In small towns and conservative cities like Colorado Springs, being queer can be a lonely and fearful experience. Unlike other minority groups, we are usually the only queer members of our immediate families. Places like Club Q are essential in helping us find the unconditional love and understanding that is often absent from our childhoods.
Born and raised in a small New Jersey town, I now live in a smaller town situated in the Adirondack mountains in upstate New York, a conservative part of the country. I have never attended a Pride Parade, stepped foot inside a gay bar, and was closeted late in life, not coming out as bisexual until I was 28. After the attack in Colorado Springs, I found myself processing familiar emotions, from sadness to anger to fear. It is the latter feeling that has me reflecting most on the potential consequences of this attack and on what the homophobic and transphobic environment that surrounds it will do to kids like me, who are growing up in places where being queer is out of the ordinary.

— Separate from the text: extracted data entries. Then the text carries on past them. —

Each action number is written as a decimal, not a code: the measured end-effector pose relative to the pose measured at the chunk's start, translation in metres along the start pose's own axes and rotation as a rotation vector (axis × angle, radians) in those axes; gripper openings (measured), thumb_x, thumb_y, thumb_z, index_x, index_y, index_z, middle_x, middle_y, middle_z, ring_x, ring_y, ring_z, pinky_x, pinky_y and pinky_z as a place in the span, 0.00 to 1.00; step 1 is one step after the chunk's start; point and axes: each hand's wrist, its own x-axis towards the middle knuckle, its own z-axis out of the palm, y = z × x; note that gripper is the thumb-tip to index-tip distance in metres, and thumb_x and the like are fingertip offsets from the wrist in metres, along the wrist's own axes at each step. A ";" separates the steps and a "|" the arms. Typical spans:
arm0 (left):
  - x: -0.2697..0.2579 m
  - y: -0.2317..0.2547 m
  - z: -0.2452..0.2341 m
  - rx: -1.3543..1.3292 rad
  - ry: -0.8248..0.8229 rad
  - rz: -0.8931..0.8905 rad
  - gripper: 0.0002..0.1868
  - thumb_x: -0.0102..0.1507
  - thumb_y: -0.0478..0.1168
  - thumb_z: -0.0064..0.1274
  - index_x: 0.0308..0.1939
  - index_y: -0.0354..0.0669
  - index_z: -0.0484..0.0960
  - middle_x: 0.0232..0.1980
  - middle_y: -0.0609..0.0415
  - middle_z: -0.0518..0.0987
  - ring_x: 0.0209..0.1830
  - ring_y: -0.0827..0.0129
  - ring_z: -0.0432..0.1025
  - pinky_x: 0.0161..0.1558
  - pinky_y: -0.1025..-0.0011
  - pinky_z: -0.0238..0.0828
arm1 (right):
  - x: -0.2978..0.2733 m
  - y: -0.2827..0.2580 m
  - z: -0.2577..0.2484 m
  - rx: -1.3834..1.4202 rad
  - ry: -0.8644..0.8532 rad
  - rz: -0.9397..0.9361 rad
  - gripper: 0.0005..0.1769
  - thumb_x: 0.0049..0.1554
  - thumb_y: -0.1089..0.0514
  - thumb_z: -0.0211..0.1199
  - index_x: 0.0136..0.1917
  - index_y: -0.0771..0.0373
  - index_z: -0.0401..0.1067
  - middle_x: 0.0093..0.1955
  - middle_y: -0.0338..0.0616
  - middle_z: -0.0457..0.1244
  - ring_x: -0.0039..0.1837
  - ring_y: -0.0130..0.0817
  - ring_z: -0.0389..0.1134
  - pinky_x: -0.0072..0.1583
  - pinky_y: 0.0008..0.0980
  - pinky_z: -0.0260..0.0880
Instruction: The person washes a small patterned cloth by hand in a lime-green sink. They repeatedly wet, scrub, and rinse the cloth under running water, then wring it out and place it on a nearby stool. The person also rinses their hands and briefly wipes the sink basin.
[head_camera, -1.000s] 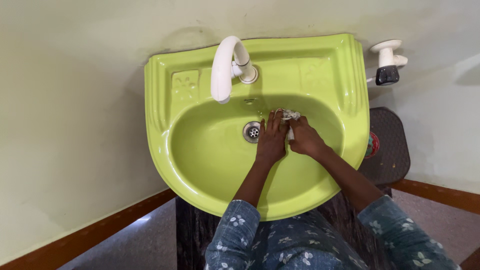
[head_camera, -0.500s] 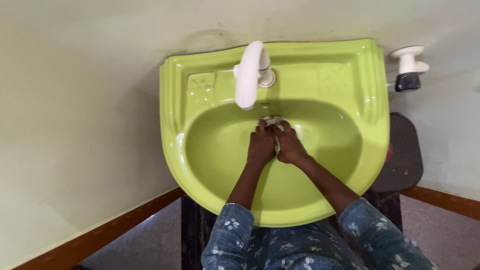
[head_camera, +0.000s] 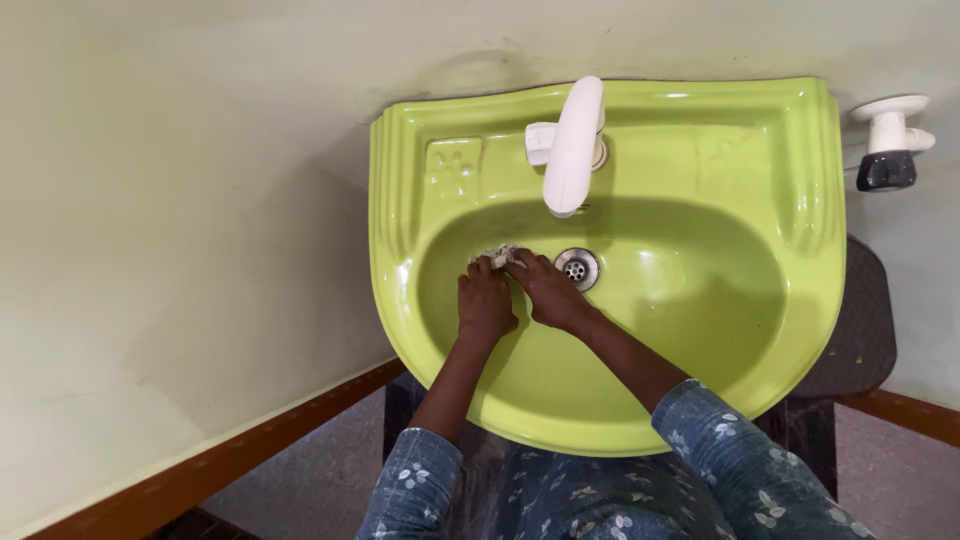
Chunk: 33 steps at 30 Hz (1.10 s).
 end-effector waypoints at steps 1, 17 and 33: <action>0.000 0.002 0.000 -0.013 -0.011 0.010 0.37 0.48 0.50 0.67 0.57 0.35 0.78 0.61 0.44 0.67 0.62 0.55 0.65 0.54 0.62 0.69 | 0.000 0.003 0.002 -0.004 0.009 -0.014 0.45 0.41 0.80 0.61 0.72 0.60 0.63 0.79 0.49 0.50 0.74 0.54 0.58 0.70 0.45 0.64; 0.009 0.057 0.035 -0.332 0.008 0.220 0.35 0.40 0.47 0.64 0.51 0.38 0.80 0.63 0.43 0.67 0.63 0.52 0.64 0.54 0.58 0.70 | -0.038 0.068 -0.035 -0.353 -0.096 0.003 0.33 0.40 0.72 0.65 0.59 0.57 0.73 0.62 0.39 0.66 0.65 0.46 0.62 0.61 0.45 0.64; 0.013 0.062 0.060 -0.512 0.152 0.155 0.23 0.49 0.37 0.60 0.48 0.34 0.81 0.58 0.40 0.68 0.58 0.47 0.66 0.52 0.56 0.73 | -0.039 0.067 -0.007 -0.208 0.071 0.156 0.31 0.40 0.65 0.68 0.59 0.58 0.70 0.60 0.46 0.64 0.64 0.49 0.65 0.59 0.44 0.72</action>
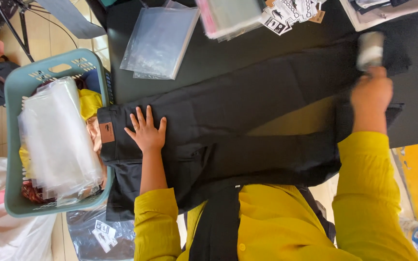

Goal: The person uses a lint roller to remove debris from a pair of black trousers laid flat on a table, rolling the tool across both legs and the seat of the garment.

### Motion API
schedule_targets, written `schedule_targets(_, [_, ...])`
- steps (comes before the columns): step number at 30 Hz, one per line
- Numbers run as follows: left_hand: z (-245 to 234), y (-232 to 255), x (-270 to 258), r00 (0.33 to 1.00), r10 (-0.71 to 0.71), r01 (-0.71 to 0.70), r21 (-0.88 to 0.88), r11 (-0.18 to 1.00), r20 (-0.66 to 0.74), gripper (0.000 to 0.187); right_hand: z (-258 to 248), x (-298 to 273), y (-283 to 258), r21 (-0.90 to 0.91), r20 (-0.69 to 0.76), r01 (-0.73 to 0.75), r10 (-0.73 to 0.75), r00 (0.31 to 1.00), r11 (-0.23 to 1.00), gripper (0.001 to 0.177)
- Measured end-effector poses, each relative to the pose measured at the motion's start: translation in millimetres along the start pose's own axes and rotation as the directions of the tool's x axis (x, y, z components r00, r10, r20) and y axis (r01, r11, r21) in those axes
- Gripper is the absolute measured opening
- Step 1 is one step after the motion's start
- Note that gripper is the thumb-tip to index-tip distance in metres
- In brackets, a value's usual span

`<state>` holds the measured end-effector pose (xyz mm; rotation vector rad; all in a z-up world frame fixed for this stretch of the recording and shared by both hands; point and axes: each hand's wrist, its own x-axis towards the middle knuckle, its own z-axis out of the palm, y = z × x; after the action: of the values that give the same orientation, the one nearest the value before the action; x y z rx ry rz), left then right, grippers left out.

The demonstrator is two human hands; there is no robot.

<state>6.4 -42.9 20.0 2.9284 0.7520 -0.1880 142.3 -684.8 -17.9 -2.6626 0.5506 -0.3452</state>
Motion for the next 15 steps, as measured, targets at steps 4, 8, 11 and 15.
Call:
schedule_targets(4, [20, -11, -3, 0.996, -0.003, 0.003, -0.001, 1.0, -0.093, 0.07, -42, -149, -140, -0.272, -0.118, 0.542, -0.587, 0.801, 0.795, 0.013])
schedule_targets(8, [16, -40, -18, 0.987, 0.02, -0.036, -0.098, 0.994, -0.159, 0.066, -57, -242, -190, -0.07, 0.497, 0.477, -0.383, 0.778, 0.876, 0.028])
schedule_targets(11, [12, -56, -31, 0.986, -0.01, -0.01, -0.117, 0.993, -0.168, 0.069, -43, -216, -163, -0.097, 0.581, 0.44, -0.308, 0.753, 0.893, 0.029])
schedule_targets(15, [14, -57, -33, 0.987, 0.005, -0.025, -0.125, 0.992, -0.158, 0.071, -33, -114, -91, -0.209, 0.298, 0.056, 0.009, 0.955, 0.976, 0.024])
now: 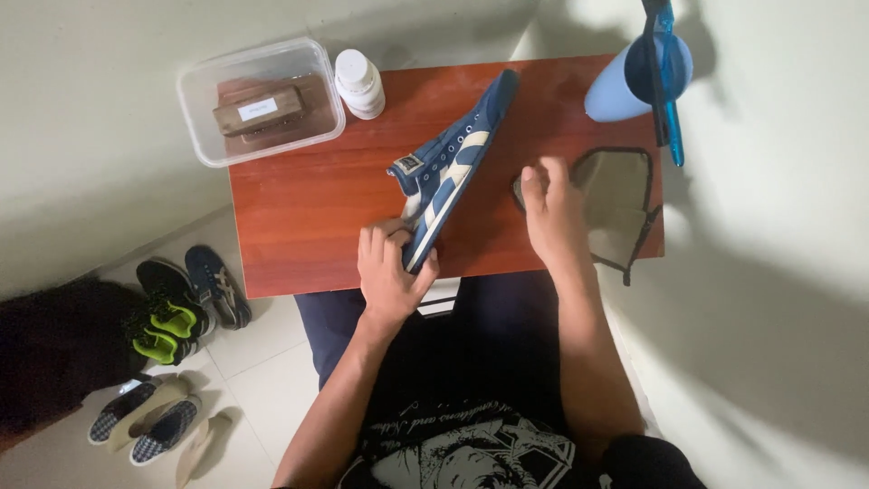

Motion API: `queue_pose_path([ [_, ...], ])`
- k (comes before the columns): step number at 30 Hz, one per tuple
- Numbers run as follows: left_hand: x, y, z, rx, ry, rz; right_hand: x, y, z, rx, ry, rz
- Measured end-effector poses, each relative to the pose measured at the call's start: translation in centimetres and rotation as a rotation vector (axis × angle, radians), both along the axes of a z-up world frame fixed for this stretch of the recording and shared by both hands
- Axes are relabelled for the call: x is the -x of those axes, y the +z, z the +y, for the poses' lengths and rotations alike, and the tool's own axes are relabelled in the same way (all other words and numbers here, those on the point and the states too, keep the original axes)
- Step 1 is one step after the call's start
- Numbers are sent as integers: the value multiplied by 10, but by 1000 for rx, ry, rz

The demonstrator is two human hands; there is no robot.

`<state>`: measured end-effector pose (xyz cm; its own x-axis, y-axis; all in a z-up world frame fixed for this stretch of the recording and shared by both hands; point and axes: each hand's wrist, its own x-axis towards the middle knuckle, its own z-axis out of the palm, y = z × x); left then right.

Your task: Cleaning a blue sneaker using a cloth and a brush while sitting on the floor at a low table.

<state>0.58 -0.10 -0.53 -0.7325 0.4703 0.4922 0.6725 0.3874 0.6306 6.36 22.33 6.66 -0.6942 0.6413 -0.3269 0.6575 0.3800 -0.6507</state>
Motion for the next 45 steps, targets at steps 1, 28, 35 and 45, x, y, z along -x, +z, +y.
queue_pose_path([
  [1,0,0,-1,2,6,-2,1,4,-1,2,6,-2],
  [28,0,16,-1,-57,14,-39,-30,3,16,-205,115,-398],
  [35,-2,18,4,-87,0,3,-48,-48,15,-646,176,-297],
  [45,11,48,1,-233,-61,-35,-34,38,-17,-437,204,614],
])
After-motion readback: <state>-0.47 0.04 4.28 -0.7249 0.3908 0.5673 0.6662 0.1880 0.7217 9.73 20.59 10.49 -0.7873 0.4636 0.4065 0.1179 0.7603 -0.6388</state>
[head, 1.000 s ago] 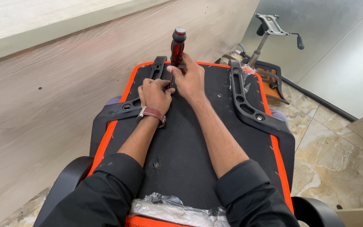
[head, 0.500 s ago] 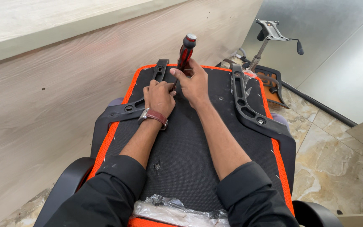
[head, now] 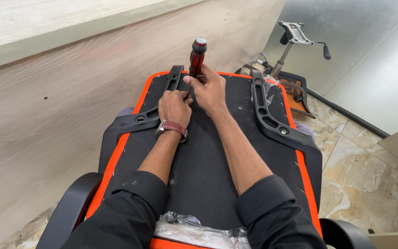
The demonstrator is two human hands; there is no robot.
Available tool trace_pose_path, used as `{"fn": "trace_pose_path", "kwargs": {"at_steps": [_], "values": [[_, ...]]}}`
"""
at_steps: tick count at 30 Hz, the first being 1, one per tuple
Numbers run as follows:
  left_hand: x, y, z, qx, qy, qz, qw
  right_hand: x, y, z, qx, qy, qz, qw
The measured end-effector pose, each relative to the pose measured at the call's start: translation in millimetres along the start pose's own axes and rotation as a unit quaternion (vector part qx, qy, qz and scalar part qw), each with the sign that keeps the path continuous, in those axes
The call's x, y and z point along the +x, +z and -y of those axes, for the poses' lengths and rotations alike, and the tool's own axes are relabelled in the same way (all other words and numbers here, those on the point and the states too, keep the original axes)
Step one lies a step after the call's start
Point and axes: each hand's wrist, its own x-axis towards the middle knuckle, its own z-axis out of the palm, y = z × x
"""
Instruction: The person uses a screwdriver to tighten screws into a black and orange upholstered chair backrest. They work on one screw at a time, holding the backrest steady with one hand while turning the screwdriver with the other.
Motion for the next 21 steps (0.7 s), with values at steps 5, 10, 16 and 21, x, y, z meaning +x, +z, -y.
{"fn": "trace_pose_path", "kwargs": {"at_steps": [5,10,16,21], "values": [[0,1,3,0.011,0.021,-0.006,1.0,2,2,-4,0.015,0.014,0.007,1.0],[1,0,4,0.016,0.013,0.014,1.0,2,0,-4,0.071,0.01,0.051,0.996],[-2,2,9,0.013,0.044,-0.014,0.999,-2,-1,3,0.035,0.02,0.054,0.998],[-3,3,9,0.021,0.048,-0.001,0.999,-4,-9,8,-0.033,-0.031,0.019,0.999]]}}
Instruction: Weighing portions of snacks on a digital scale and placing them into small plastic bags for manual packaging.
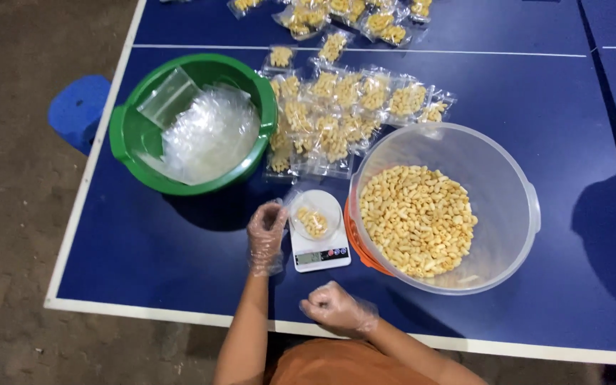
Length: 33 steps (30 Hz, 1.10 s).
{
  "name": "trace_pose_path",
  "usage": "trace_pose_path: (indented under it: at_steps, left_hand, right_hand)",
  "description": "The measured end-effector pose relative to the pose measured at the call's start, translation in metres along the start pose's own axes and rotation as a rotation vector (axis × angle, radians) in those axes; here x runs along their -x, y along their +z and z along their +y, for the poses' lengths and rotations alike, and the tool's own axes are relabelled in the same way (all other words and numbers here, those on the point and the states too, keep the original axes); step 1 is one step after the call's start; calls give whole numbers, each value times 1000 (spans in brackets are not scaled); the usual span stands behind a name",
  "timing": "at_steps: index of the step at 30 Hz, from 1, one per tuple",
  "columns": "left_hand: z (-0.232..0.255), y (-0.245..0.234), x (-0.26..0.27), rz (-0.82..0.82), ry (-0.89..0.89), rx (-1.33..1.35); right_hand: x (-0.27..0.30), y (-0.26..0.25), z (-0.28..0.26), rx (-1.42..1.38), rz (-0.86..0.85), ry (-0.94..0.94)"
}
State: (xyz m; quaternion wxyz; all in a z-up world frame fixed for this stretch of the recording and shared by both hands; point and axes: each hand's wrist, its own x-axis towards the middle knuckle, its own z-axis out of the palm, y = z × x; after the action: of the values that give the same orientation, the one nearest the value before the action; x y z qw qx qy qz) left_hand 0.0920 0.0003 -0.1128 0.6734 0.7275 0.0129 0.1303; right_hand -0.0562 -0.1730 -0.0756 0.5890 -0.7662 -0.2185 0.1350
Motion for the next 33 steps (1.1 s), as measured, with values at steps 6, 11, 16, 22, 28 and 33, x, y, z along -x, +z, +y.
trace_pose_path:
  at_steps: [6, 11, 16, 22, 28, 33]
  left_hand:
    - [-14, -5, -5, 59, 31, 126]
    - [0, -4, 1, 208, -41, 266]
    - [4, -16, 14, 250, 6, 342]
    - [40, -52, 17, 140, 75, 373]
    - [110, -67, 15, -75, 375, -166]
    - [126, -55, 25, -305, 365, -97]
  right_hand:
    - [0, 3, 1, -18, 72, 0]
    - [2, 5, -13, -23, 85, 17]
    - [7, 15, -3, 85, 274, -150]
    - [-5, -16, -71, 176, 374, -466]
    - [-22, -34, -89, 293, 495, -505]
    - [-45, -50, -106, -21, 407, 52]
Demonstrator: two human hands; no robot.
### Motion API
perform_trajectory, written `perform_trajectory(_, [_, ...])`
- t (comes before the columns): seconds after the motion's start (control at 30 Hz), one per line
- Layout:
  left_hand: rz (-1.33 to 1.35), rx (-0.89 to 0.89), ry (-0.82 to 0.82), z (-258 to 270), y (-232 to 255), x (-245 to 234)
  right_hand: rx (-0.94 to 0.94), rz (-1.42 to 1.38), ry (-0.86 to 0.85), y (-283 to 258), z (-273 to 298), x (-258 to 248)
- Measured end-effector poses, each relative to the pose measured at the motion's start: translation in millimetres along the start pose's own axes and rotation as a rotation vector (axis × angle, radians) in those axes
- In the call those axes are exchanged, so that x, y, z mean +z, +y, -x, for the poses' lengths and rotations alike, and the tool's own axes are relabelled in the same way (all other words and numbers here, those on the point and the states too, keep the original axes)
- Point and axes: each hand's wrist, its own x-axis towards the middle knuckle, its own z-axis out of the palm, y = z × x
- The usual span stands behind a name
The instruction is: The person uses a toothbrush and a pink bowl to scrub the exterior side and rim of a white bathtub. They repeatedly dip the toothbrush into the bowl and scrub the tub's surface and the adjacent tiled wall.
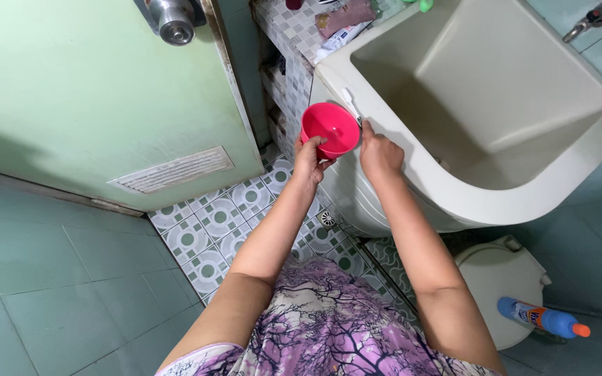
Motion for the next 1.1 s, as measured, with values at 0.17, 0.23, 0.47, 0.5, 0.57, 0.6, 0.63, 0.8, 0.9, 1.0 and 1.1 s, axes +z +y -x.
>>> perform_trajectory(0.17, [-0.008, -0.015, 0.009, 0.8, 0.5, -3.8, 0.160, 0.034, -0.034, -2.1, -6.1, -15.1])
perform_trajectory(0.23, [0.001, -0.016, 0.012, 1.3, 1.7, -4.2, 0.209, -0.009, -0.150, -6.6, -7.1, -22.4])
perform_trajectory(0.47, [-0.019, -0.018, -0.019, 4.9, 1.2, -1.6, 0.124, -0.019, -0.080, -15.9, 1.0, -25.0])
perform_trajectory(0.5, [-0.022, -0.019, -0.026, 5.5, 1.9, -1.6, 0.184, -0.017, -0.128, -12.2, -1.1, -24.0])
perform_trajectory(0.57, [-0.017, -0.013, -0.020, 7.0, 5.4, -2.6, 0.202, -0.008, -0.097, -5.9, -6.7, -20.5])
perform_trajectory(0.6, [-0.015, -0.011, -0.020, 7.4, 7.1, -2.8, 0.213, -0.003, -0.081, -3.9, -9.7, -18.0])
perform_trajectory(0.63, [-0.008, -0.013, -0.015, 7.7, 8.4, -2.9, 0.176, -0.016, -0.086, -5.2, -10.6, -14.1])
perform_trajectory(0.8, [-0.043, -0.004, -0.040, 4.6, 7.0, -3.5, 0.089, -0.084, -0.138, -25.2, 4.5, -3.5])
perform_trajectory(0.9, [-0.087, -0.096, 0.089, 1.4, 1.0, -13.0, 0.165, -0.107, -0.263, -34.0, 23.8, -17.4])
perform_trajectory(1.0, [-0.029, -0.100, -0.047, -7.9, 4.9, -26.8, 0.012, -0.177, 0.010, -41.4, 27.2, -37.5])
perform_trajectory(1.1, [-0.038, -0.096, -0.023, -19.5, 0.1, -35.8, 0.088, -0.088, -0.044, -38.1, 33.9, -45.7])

I was 12 years old when Matthew Sheppard (21, he/him) was beaten, tortured, and tied to a fence like a scarecrow in rural Wyoming. He would die six days later in a Fort Collins, Colorado hospital. I was terrified as I began to struggle with my sexuality that I would end up like Matthew if anyone knew the truth about me. The impact of this particular high-profile murder in 1998 helped keep me in the closet, and my mental health continued to deteriorate. I wanted to escape where I grew up and move to San Francisco, influenced in part by being a fan of the TV show Full House, and in part by the city establishing a national reputation of acceptance for queer people.
The great migration that saw six million African Americans in the first half of the twentieth-century move from the southeastern U.S. to urban cities in the northeast, midwest, and west has been emulated by the queer community as we have left our small towns in droves to seek greater acceptance in cities. Absent from this narrative is that the south remains the largest geographic center for Black people in the U.S. and for at least one in five queer people, a number that is likely higher given the pressure to remain closeted in rural America. I was one of the ones who could not afford to move away, as my mental health made me unable to emotionally and financially support a relocation. I am becoming more accepting of my sexuality and starting to understand that my well-being is better served by living in the country. Each person deserves the same opportunities to live an authentic life no matter where they reside, without concern for our safety and free of any infringement on our civil rights.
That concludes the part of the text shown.